REQUIREMENT -
In the entries below, begin at the line with "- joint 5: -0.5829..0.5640" and stop after the line with "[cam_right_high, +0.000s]"; output those lines exactly and omit the pictures.
***** RECORDS FOR THIS TASK *****
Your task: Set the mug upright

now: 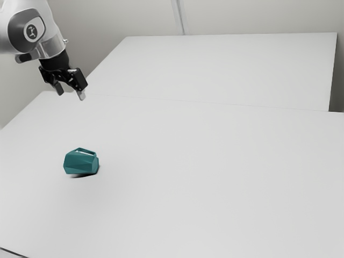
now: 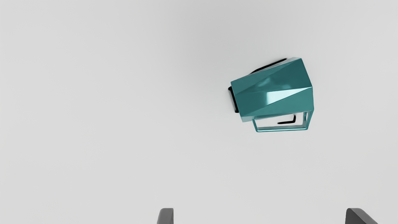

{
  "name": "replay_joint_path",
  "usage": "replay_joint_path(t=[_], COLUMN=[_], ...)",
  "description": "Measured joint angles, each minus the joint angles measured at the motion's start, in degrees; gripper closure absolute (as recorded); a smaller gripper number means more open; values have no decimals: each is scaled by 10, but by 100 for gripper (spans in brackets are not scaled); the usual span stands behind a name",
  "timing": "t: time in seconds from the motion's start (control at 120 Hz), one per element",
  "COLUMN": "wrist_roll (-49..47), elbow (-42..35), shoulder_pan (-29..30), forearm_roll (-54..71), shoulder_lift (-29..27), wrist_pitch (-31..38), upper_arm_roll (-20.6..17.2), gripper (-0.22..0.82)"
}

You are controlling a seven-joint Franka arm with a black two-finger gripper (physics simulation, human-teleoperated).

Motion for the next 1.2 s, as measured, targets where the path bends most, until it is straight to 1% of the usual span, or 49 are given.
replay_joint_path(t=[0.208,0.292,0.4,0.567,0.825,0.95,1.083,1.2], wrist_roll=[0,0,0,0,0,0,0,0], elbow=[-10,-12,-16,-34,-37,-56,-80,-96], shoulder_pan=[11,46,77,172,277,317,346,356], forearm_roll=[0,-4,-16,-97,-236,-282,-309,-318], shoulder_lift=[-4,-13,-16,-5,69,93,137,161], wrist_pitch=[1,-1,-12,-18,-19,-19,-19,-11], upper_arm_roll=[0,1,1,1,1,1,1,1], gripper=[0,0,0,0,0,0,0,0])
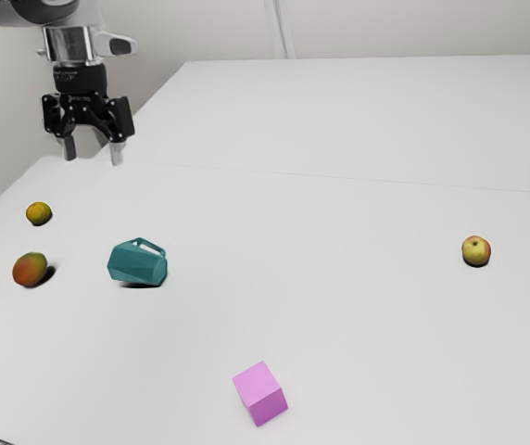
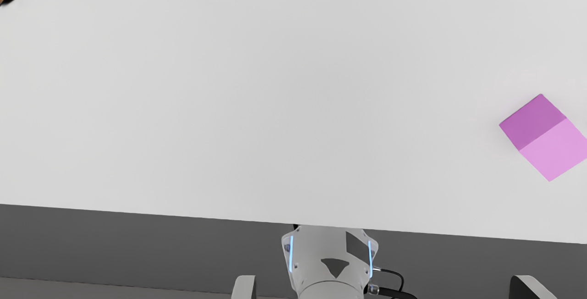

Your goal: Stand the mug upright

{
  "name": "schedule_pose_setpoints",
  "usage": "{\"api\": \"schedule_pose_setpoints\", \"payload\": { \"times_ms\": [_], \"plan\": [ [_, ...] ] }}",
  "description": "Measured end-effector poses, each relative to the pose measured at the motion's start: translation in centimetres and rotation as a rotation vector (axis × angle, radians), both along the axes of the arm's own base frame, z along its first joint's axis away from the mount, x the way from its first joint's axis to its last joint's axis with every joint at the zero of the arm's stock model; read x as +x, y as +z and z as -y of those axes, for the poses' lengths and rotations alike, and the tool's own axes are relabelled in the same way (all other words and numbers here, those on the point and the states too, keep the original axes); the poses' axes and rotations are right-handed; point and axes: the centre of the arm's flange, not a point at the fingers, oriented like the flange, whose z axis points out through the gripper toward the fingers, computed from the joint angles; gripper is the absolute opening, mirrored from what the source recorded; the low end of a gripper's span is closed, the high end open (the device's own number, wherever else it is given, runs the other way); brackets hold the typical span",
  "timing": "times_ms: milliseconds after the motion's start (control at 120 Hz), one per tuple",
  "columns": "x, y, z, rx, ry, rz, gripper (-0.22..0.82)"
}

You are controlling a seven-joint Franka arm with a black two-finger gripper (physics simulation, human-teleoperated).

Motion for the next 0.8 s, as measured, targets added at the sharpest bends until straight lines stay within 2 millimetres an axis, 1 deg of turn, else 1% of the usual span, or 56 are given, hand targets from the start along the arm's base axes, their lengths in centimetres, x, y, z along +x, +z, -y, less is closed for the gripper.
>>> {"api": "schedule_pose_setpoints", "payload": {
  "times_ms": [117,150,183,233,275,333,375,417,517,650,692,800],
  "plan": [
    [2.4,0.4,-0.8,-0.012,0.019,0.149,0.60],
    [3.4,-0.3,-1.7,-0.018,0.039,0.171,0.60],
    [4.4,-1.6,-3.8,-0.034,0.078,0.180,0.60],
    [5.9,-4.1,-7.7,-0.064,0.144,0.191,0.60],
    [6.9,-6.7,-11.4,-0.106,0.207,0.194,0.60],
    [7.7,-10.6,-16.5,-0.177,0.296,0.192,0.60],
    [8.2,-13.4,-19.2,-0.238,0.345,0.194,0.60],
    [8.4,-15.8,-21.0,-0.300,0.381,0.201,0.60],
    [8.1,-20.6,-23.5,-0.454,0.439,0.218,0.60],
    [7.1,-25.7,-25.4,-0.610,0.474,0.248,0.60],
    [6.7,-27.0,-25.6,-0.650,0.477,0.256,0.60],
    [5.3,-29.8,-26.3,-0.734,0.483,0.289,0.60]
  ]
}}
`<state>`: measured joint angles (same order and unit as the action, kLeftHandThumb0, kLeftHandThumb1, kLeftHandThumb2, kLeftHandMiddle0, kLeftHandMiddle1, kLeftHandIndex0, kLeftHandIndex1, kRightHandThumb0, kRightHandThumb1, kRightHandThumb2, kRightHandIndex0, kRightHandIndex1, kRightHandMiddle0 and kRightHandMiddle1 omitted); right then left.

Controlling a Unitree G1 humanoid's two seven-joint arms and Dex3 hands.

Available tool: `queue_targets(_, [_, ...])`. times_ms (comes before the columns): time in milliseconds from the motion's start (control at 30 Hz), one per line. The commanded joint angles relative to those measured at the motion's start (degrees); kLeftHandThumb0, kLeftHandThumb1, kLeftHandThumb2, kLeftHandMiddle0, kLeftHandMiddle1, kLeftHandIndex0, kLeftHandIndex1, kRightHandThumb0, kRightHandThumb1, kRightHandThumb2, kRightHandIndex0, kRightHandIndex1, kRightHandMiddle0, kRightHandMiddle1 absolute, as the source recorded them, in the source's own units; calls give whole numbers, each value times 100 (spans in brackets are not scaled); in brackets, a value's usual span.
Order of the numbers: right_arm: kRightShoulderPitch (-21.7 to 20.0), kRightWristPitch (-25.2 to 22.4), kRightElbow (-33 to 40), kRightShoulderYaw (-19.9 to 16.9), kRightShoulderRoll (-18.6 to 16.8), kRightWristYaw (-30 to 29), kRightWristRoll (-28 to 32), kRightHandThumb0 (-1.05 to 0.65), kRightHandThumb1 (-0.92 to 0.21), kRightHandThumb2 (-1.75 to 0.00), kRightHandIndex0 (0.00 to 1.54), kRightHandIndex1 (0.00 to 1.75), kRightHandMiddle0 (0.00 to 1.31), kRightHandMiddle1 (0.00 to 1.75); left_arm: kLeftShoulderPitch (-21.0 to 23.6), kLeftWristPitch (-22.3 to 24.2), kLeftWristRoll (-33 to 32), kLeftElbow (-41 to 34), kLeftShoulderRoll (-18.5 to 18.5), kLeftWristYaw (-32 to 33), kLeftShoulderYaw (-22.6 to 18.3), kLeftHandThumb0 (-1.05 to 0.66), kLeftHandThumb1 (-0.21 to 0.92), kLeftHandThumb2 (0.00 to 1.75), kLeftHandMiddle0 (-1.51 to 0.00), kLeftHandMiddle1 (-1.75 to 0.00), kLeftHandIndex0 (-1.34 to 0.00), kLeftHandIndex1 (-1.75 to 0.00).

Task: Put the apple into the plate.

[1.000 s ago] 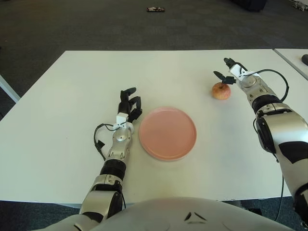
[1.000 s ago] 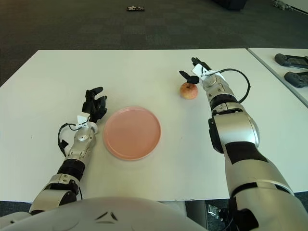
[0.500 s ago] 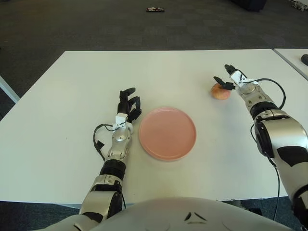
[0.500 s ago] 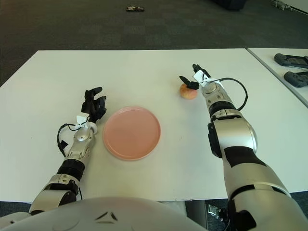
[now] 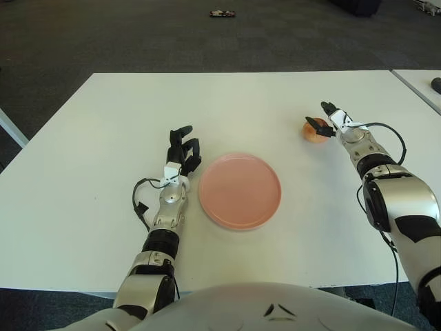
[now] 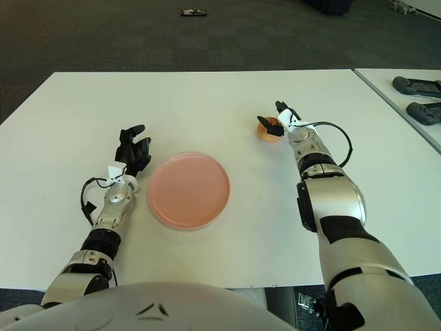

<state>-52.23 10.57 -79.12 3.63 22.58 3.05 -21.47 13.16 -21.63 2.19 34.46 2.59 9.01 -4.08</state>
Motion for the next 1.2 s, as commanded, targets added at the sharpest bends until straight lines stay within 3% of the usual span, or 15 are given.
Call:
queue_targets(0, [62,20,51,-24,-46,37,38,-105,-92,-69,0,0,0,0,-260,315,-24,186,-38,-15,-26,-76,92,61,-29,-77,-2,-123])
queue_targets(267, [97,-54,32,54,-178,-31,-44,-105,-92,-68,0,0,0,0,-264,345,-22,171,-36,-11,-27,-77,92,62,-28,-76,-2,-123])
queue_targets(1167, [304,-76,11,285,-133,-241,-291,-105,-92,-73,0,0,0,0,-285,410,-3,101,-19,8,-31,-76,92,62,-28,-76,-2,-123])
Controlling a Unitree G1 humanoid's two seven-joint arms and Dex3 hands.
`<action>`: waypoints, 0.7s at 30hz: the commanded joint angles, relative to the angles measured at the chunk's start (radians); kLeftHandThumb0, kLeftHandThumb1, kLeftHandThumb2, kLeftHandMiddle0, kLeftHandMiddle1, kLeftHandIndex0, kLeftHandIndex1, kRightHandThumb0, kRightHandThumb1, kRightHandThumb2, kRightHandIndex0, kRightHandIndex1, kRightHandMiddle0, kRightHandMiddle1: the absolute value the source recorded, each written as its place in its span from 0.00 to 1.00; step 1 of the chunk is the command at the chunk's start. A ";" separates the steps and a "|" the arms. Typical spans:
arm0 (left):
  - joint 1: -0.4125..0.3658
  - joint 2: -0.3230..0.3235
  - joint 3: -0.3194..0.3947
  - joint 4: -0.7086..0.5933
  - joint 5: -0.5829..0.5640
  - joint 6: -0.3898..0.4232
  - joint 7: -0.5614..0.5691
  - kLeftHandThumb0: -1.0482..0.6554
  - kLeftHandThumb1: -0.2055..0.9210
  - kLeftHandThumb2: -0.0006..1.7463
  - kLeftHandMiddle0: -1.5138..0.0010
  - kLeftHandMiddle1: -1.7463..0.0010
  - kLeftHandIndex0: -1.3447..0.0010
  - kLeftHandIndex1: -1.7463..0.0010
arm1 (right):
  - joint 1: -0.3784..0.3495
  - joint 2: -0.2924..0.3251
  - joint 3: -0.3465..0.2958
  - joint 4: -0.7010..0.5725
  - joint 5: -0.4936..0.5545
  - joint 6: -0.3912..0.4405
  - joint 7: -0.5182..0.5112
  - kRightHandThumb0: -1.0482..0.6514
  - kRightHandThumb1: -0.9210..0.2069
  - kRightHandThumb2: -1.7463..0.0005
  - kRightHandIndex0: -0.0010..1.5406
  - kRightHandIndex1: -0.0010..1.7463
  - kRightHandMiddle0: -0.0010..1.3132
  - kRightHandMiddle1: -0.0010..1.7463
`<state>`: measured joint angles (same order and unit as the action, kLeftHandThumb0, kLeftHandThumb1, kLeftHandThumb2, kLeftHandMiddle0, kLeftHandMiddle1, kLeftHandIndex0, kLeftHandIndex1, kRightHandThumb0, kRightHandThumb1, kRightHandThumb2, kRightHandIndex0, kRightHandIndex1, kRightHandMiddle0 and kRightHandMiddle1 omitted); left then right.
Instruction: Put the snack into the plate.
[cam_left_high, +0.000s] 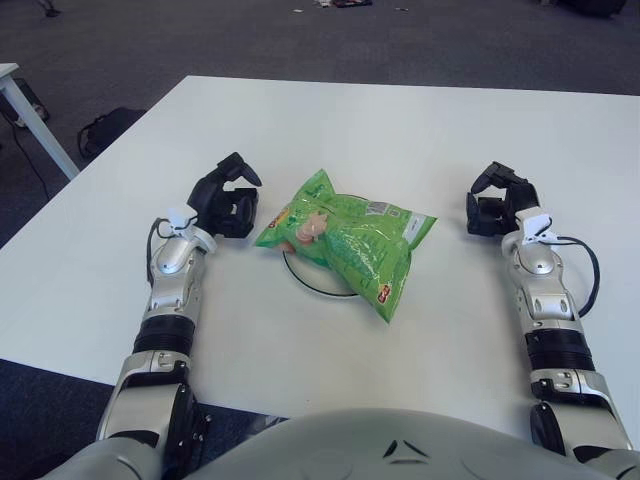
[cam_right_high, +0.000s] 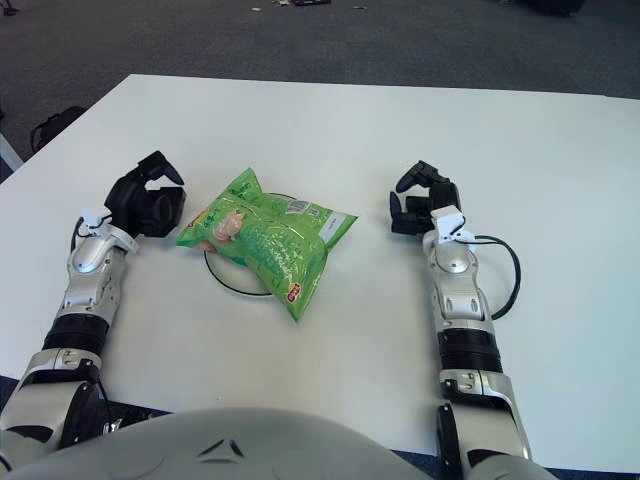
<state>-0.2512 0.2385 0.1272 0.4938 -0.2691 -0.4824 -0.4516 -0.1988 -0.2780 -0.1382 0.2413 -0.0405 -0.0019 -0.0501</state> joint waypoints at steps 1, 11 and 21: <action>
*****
REPLY -
  - joint 5: -0.5829..0.5640
  - joint 6: -0.3898..0.4232
  - joint 7: -0.5614..0.5691
  - kLeftHandThumb0: -1.0482..0.6554
  - kLeftHandThumb1: -0.2055..0.9210
  - kLeftHandThumb2: -0.0006..1.7463
  - kLeftHandMiddle0: -1.5138..0.0010
  - kLeftHandMiddle1: -1.7463..0.0010
  - kLeftHandIndex0: -1.3447..0.0010
  - kLeftHandIndex1: -1.7463..0.0010
arm1 (right):
  - joint 1: -0.3784..0.3495
  - joint 2: -0.2924..0.3251
  - joint 3: -0.3465..0.2958
  - joint 4: -0.7010..0.5725
  - joint 5: -0.4936..0.5545
  - joint 6: -0.3912..0.4405
  - joint 7: -0.5182..0.5112
  - kRightHandThumb0: -1.0482..0.6514
  - kRightHandThumb1: -0.9210..0.2069
  - kRightHandThumb2: -1.7463..0.0005
  - kRightHandIndex0: -0.0010..1.5406
  - kRightHandIndex1: -0.0010..1.7463
  - kRightHandMiddle0: -0.0010..1.3132
  - kRightHandMiddle1: -0.0010..1.7463
`<state>`: measured joint angles (same order and unit as the action, kLeftHandThumb0, kLeftHandThumb1, kLeftHandThumb2, kLeftHandMiddle0, kLeftHandMiddle1, kLeftHandIndex0, kLeftHandIndex1, kRightHandThumb0, kRightHandThumb1, kRightHandThumb2, kRightHandIndex0, kRightHandIndex1, kRightHandMiddle0 and kRightHandMiddle1 omitted); left then right.
Instruction: Put the snack into the plate.
[cam_left_high, +0.000s] 
[cam_right_high, +0.000s] 

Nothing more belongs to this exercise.